-- TASK DESCRIPTION --
Across all the entries below, count each line that holds "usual" and report the figure only.
---------- PROVIDED RECORDS
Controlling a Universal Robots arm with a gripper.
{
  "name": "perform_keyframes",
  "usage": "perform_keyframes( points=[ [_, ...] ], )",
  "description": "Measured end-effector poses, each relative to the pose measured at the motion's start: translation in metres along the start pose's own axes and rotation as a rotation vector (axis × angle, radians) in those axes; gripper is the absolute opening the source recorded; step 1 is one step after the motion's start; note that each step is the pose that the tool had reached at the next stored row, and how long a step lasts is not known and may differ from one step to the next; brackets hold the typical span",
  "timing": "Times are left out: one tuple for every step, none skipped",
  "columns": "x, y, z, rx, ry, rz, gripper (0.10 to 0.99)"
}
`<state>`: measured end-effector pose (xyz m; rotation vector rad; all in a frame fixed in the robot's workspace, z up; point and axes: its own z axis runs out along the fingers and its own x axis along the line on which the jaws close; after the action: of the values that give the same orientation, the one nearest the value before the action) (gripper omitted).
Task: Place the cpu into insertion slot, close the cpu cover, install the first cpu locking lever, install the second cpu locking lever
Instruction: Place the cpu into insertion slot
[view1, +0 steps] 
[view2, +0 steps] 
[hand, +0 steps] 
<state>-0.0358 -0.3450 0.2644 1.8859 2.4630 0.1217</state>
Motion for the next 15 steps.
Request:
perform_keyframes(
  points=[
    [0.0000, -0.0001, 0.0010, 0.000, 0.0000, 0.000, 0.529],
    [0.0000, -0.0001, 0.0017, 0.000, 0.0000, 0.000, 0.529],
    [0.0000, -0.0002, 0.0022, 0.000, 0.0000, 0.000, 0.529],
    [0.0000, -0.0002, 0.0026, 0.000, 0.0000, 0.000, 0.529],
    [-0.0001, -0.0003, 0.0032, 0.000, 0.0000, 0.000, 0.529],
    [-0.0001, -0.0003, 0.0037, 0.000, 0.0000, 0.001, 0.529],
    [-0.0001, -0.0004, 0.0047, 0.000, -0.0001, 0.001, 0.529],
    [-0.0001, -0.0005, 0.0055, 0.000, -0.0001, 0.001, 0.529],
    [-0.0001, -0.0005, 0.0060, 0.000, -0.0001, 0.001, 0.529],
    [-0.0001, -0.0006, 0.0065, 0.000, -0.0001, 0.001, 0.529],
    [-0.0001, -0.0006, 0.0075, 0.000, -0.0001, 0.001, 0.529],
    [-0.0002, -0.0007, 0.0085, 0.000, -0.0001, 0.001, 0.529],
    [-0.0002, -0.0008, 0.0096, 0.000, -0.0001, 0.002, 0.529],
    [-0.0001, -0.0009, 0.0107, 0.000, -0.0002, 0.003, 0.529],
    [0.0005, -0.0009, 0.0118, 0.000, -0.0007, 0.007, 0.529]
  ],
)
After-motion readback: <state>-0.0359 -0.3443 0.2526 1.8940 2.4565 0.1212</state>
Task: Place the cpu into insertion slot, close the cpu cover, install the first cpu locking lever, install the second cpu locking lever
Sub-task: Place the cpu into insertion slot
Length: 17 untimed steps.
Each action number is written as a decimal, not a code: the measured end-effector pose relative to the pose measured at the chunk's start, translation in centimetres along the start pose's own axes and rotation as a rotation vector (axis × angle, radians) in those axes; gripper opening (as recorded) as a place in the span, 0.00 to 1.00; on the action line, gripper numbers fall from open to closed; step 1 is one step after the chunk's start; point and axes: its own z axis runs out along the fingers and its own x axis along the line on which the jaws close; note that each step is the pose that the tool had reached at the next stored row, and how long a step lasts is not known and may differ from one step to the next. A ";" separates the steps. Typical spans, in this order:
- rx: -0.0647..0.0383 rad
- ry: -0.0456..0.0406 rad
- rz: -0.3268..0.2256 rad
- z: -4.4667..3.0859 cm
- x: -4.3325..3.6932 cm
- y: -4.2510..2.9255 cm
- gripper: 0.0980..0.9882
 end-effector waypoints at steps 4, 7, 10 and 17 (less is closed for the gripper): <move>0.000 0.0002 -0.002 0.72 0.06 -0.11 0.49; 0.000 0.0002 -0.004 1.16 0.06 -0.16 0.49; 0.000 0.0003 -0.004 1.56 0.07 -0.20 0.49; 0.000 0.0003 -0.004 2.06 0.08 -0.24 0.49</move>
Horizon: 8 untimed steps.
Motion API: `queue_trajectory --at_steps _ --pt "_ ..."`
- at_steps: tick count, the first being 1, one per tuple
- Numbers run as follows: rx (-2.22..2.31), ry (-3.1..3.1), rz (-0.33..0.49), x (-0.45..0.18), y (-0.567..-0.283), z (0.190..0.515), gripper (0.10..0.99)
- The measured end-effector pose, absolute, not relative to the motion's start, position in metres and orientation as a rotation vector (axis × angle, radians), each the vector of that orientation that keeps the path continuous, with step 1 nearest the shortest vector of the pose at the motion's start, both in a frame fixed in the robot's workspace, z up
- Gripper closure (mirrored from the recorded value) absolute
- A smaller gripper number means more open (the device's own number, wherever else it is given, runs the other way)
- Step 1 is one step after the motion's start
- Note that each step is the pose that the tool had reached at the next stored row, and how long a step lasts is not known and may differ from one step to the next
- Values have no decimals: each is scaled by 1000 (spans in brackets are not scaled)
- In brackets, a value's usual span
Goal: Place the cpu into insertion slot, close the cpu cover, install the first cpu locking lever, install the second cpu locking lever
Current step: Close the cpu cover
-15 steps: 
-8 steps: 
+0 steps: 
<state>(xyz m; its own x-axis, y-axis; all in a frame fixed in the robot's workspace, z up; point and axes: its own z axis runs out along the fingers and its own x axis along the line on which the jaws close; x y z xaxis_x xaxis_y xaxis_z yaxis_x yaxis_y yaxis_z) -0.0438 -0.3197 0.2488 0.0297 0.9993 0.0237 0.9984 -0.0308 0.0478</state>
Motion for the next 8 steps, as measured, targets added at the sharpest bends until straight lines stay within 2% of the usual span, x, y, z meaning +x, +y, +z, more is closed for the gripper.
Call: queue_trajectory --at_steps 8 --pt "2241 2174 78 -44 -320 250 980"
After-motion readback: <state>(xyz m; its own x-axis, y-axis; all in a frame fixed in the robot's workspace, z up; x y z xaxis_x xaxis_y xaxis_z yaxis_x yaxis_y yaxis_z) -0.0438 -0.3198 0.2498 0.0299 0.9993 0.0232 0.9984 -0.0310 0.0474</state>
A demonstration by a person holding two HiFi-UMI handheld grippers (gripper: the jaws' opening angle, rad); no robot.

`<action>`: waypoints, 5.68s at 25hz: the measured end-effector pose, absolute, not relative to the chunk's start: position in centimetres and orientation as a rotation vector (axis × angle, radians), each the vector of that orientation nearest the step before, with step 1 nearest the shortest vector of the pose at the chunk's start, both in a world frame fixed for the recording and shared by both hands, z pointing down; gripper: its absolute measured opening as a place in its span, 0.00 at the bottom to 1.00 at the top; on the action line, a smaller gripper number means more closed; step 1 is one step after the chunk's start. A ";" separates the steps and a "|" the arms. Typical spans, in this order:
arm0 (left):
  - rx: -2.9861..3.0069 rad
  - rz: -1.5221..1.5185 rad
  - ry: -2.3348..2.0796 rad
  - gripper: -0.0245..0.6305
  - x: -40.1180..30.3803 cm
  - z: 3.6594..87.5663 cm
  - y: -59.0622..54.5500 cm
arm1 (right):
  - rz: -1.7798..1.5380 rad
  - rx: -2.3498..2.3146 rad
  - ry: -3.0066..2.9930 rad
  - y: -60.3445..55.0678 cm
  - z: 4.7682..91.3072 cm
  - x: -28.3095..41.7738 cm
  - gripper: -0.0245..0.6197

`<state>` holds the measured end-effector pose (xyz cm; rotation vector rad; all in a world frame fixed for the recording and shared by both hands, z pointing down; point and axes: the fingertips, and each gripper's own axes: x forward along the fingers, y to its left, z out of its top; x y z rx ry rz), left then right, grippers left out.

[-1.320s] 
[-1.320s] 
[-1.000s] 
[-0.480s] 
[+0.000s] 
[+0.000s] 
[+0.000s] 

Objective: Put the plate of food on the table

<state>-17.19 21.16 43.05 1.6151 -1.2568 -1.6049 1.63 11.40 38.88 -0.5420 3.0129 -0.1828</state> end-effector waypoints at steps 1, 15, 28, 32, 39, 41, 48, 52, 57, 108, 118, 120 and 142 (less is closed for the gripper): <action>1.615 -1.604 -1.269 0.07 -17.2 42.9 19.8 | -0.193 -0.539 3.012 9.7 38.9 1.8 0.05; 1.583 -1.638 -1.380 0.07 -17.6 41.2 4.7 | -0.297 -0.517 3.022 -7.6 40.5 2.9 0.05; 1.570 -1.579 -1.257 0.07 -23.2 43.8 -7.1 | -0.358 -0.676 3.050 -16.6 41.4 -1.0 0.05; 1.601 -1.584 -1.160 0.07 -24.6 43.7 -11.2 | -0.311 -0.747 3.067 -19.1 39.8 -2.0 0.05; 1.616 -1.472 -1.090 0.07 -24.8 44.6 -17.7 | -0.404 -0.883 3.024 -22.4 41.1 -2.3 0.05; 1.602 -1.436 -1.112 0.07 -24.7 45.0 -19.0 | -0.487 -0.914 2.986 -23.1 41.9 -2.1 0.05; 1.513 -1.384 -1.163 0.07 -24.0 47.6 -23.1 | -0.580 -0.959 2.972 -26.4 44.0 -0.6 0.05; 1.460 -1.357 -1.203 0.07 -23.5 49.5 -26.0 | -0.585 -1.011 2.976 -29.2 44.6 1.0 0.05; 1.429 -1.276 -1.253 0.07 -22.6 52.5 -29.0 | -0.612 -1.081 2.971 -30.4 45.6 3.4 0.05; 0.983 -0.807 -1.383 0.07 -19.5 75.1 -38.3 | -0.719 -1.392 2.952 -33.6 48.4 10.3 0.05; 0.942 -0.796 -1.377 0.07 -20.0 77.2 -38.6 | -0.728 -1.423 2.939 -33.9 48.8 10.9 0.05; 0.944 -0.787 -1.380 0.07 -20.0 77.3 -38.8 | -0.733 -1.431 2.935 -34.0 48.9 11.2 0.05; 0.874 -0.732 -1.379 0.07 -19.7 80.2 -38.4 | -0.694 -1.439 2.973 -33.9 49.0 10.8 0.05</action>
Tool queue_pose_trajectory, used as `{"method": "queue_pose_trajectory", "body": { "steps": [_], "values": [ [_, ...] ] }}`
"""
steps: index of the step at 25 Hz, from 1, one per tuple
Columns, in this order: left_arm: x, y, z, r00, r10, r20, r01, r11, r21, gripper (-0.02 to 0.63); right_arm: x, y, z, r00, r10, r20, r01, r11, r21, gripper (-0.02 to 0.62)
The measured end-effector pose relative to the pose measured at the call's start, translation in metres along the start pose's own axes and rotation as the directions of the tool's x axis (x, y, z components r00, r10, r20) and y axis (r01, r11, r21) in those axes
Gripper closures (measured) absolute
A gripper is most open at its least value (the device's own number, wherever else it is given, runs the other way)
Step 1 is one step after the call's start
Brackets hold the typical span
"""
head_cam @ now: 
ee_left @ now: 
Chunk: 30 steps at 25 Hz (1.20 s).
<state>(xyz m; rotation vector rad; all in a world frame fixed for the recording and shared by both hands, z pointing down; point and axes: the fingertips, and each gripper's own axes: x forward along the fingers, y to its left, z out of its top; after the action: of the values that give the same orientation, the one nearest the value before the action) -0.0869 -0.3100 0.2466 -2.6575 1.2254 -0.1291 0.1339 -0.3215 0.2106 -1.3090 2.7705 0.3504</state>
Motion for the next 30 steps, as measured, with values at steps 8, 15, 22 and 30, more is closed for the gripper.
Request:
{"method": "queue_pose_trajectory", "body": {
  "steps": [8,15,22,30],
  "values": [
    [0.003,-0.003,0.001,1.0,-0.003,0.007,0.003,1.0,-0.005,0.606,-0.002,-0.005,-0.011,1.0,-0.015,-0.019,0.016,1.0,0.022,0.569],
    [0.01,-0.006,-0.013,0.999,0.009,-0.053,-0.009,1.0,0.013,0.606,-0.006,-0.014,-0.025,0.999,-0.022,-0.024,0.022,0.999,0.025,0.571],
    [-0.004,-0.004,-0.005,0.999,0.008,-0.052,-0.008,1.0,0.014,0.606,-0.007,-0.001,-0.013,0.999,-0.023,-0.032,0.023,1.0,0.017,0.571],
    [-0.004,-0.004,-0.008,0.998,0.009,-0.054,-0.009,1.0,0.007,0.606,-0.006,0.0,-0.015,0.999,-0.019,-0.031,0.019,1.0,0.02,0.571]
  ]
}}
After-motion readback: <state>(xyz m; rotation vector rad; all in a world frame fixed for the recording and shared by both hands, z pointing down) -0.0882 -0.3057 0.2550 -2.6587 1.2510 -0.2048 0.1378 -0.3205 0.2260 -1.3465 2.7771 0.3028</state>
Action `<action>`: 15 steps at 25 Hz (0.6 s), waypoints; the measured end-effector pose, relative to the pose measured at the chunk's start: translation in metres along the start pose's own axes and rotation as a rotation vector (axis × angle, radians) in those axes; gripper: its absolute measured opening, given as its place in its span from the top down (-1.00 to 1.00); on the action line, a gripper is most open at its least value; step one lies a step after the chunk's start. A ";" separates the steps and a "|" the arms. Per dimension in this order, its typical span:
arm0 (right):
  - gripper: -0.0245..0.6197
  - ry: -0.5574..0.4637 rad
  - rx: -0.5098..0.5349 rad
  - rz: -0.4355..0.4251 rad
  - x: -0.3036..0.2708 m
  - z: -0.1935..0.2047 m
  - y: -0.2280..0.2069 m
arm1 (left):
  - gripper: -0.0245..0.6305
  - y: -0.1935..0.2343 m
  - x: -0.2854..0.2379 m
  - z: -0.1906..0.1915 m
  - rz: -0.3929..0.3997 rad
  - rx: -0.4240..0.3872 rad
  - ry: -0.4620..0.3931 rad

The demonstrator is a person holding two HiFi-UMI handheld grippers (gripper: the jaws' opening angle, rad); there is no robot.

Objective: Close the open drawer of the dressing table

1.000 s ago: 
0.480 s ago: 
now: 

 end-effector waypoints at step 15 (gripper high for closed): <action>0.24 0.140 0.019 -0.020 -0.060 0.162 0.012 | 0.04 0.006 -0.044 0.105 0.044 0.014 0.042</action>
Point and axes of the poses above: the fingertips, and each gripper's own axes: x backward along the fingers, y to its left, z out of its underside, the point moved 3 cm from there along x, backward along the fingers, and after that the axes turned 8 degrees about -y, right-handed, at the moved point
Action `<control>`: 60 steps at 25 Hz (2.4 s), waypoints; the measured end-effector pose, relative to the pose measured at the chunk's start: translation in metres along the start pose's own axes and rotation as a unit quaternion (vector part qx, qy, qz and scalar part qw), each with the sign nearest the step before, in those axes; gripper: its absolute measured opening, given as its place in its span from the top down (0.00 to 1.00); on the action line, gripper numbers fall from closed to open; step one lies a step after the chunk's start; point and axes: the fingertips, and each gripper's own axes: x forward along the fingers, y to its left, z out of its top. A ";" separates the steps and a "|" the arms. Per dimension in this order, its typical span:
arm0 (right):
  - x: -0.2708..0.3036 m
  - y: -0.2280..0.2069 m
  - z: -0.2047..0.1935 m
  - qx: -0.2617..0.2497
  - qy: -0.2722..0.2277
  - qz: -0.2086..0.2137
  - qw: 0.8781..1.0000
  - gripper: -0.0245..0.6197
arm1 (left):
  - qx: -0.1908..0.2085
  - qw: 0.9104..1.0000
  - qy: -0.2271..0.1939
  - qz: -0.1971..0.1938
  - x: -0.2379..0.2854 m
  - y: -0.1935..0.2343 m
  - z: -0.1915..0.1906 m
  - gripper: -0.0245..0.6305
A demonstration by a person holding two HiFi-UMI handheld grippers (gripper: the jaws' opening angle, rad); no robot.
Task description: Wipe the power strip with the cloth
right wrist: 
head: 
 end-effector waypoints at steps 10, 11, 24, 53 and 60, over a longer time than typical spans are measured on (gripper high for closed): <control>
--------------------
-- EXERCISE RESULT --
2